New York State Rifle and Pistol Association
- Formation: 1871; 155 years ago
- Headquarters: East Greenbush, New York
- President: Tom King
- Website: www.nysrpa.org

= New York State Rifle and Pistol Association =

Organization

The New York State Rifle & Pistol Association (NYSRPA) is the U.S. state of New York's largest and oldest firearms advocacy organization. Established in 1871, the NYSRPA is dedicated to the preservation of gun rights, firearm safety and education, and shooting sports. It is associated with the National Rifle Association of America ("NRA") and engages locally in many activities similar to the NRA.

==Activities==
Active members in the NYSRPA engage in many different activities. The organization is engaged in legislation and political awareness campaigns in New York. It sponsors and holds competitive firearm sporting events across the state. Finally, it educates and supports various firearm activities of particular interest to juniors and women in the community.

==Lawsuits==
On January 29, 2013, NYSRPA filed a notice of legal claim against the highly controversial NY SAFE Act.
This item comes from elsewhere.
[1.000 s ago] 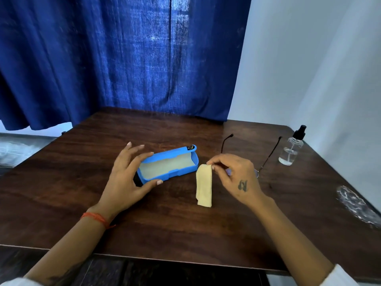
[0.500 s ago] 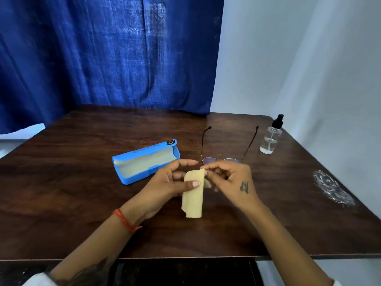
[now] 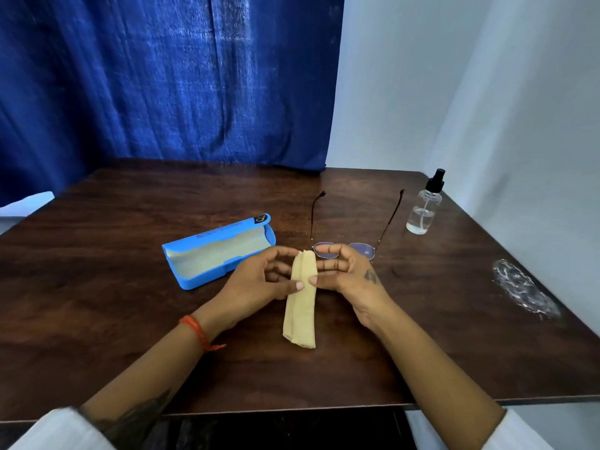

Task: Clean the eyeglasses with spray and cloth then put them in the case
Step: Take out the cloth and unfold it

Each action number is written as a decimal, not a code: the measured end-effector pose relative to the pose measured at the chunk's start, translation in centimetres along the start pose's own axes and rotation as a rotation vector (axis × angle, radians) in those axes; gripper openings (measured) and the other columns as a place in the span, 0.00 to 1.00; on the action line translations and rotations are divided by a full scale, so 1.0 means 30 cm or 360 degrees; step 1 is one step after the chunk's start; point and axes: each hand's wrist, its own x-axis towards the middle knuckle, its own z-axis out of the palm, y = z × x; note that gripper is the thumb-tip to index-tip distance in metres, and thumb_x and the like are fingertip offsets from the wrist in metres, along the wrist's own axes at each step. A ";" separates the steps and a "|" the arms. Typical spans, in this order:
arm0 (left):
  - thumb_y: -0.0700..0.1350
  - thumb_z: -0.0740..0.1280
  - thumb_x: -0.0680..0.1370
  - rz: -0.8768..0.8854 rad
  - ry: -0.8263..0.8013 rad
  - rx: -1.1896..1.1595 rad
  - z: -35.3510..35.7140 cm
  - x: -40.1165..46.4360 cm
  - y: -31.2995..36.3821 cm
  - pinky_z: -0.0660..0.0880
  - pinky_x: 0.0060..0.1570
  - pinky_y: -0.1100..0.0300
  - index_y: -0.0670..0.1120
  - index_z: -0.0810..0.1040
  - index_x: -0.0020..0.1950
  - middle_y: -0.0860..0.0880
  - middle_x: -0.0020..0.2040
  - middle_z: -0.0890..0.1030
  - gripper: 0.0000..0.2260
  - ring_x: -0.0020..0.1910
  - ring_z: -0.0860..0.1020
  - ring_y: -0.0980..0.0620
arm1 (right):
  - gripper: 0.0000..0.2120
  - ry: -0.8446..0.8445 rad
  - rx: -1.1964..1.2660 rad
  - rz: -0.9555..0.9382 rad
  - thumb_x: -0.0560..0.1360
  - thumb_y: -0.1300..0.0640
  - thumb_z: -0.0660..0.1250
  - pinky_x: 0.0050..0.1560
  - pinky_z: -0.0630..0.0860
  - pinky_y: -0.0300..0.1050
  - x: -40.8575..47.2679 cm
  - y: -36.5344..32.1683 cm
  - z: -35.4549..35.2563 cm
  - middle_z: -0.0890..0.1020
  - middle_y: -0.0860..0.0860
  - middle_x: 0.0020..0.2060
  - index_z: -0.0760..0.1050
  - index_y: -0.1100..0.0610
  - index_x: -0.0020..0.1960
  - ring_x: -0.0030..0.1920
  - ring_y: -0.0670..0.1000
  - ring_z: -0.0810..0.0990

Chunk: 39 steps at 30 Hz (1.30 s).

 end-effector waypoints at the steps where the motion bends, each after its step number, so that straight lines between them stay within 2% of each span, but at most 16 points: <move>1: 0.40 0.74 0.68 0.0032 0.0047 0.0043 0.000 0.007 -0.007 0.80 0.41 0.61 0.51 0.72 0.62 0.49 0.48 0.82 0.25 0.46 0.82 0.52 | 0.26 0.0001 -0.0058 -0.0022 0.65 0.74 0.71 0.44 0.80 0.39 0.002 0.006 0.002 0.82 0.57 0.46 0.72 0.60 0.60 0.43 0.51 0.82; 6: 0.41 0.74 0.68 0.0164 0.0217 0.0279 0.008 0.027 -0.048 0.78 0.43 0.61 0.55 0.69 0.65 0.54 0.45 0.83 0.29 0.46 0.80 0.58 | 0.26 0.0103 -0.0395 -0.0241 0.64 0.72 0.74 0.45 0.79 0.38 0.009 0.026 0.012 0.82 0.49 0.38 0.73 0.56 0.59 0.40 0.46 0.81; 8: 0.41 0.75 0.68 0.0240 0.0231 0.0360 0.003 0.029 -0.056 0.76 0.45 0.63 0.54 0.74 0.59 0.56 0.42 0.84 0.23 0.44 0.80 0.62 | 0.23 0.0148 -0.0508 -0.0359 0.63 0.72 0.74 0.44 0.78 0.37 0.008 0.033 0.019 0.80 0.47 0.34 0.76 0.57 0.55 0.37 0.43 0.80; 11: 0.39 0.74 0.68 0.0406 0.0166 0.0494 -0.003 0.017 -0.060 0.72 0.41 0.72 0.53 0.81 0.45 0.57 0.41 0.83 0.10 0.42 0.79 0.64 | 0.14 0.0145 -0.0713 -0.0582 0.64 0.70 0.75 0.41 0.76 0.32 0.000 0.044 0.024 0.80 0.44 0.33 0.81 0.57 0.45 0.36 0.42 0.79; 14: 0.35 0.71 0.69 0.0608 0.0120 0.0705 -0.014 0.009 -0.072 0.70 0.37 0.72 0.53 0.82 0.38 0.56 0.42 0.83 0.11 0.43 0.79 0.61 | 0.11 0.0125 -0.0901 -0.0755 0.65 0.71 0.71 0.41 0.74 0.29 -0.006 0.053 0.015 0.81 0.41 0.34 0.83 0.56 0.39 0.39 0.41 0.80; 17: 0.35 0.67 0.70 0.0640 0.0064 0.0730 -0.022 -0.002 -0.081 0.72 0.39 0.69 0.53 0.82 0.40 0.55 0.46 0.81 0.13 0.46 0.78 0.58 | 0.12 0.0113 -0.1010 -0.0826 0.62 0.65 0.64 0.43 0.70 0.25 -0.025 0.058 0.006 0.82 0.44 0.37 0.84 0.55 0.36 0.42 0.36 0.78; 19: 0.44 0.66 0.71 0.0632 0.0130 0.0781 -0.022 -0.011 -0.078 0.73 0.45 0.64 0.54 0.81 0.46 0.56 0.49 0.81 0.08 0.50 0.76 0.59 | 0.10 0.0174 -0.0926 -0.0759 0.64 0.64 0.66 0.44 0.71 0.26 -0.036 0.054 -0.001 0.83 0.45 0.39 0.85 0.55 0.39 0.43 0.38 0.79; 20: 0.51 0.64 0.72 0.0622 0.0187 0.0877 -0.022 -0.011 -0.081 0.72 0.50 0.61 0.55 0.80 0.50 0.56 0.51 0.80 0.10 0.53 0.75 0.59 | 0.09 0.0218 -0.0883 -0.0722 0.66 0.64 0.69 0.45 0.73 0.28 -0.038 0.051 -0.004 0.84 0.45 0.40 0.84 0.54 0.42 0.43 0.40 0.80; 23: 0.71 0.55 0.68 0.0508 0.0217 0.1323 -0.017 -0.013 -0.083 0.63 0.62 0.54 0.57 0.74 0.61 0.58 0.60 0.75 0.29 0.63 0.67 0.56 | 0.12 0.0186 -0.1180 -0.0550 0.69 0.52 0.73 0.48 0.75 0.40 -0.037 0.053 -0.005 0.82 0.44 0.45 0.81 0.49 0.52 0.45 0.44 0.79; 25: 0.74 0.53 0.64 0.0449 0.0131 0.1461 -0.011 -0.013 -0.086 0.57 0.64 0.54 0.59 0.73 0.63 0.60 0.65 0.71 0.33 0.68 0.61 0.56 | 0.15 0.0084 -0.1428 -0.0463 0.68 0.47 0.72 0.49 0.73 0.42 -0.031 0.062 0.000 0.78 0.44 0.47 0.80 0.47 0.54 0.48 0.46 0.75; 27: 0.75 0.54 0.63 0.0467 0.0098 0.1365 -0.014 -0.010 -0.095 0.58 0.64 0.55 0.60 0.75 0.58 0.61 0.63 0.73 0.31 0.66 0.63 0.58 | 0.13 0.0040 -0.1391 -0.0469 0.66 0.46 0.73 0.48 0.71 0.41 -0.024 0.064 0.002 0.78 0.45 0.46 0.82 0.47 0.50 0.48 0.46 0.74; 29: 0.70 0.61 0.65 0.0509 0.0111 0.1155 -0.023 -0.004 -0.101 0.65 0.62 0.53 0.61 0.77 0.51 0.61 0.56 0.77 0.22 0.61 0.69 0.59 | 0.09 0.0037 -0.1291 -0.0540 0.65 0.49 0.75 0.45 0.71 0.38 -0.023 0.057 0.000 0.80 0.45 0.43 0.82 0.49 0.43 0.46 0.45 0.75; 32: 0.51 0.72 0.69 0.0605 0.0128 0.0857 -0.017 0.001 -0.089 0.74 0.54 0.57 0.55 0.79 0.46 0.58 0.46 0.80 0.08 0.50 0.76 0.59 | 0.07 0.0095 -0.1109 -0.0666 0.63 0.58 0.77 0.41 0.74 0.37 -0.024 0.051 0.009 0.79 0.43 0.37 0.80 0.52 0.38 0.40 0.43 0.78; 35: 0.37 0.72 0.69 0.0756 0.0190 0.0810 -0.004 -0.002 -0.078 0.75 0.45 0.67 0.49 0.79 0.44 0.54 0.43 0.80 0.09 0.44 0.78 0.58 | 0.08 0.0161 -0.1040 -0.0878 0.64 0.65 0.74 0.39 0.78 0.42 -0.024 0.061 0.023 0.80 0.44 0.34 0.79 0.55 0.37 0.37 0.44 0.80; 37: 0.36 0.71 0.69 0.0849 0.0194 0.0899 -0.002 -0.003 -0.084 0.75 0.43 0.65 0.48 0.79 0.44 0.53 0.43 0.80 0.09 0.42 0.78 0.57 | 0.08 0.0160 -0.1125 -0.1040 0.64 0.67 0.71 0.38 0.77 0.43 -0.022 0.071 0.018 0.81 0.45 0.34 0.79 0.55 0.36 0.36 0.44 0.79; 39: 0.36 0.70 0.69 0.0929 0.0139 0.0933 -0.006 -0.010 -0.091 0.76 0.43 0.64 0.47 0.79 0.45 0.52 0.44 0.80 0.08 0.44 0.78 0.58 | 0.09 0.0092 -0.1185 -0.1110 0.63 0.68 0.66 0.40 0.76 0.38 -0.037 0.075 0.009 0.82 0.46 0.35 0.79 0.55 0.36 0.38 0.42 0.79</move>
In a separate challenge, NYSRPA sued the City of New York on March 29, 2013, seeking to invalidate the city's restriction on transporting handguns outside of the city. The District Court ruled in favor of New York, and the Second Circuit Court of Appeals affirmed. The Supreme Court of the United States granted NYSRPA's request to review the case, and New York State Rifle & Pistol Association, Inc. v. City of New York was argued before the Supreme Court in 2019.

The U.S. Supreme Court agreed to hear New York State Rifle & Pistol Association, Inc. v. Bruen, a case challenging New York State's concealed carry permit system. Paul Clement, an attorney who represents NYSRPA, petitioned the Supreme Court to answer the question "Whether the Second Amendment allows the government to prohibit ordinary law-abiding citizens from carrying handguns outside the home for self-defense". The Supreme Court granted the petition on April 26, 2021, but re-framed the question to "Whether the state's denial of petitioners' applications for concealed-carry licenses for self-defense violated the second amendment".

NYSRPA executive director Tom King objects to the state's gun law, which requires anyone seeking a license to carry a concealed weapon to demonstrate "a special need for self-protection." King said that violates his Second Amendment rights.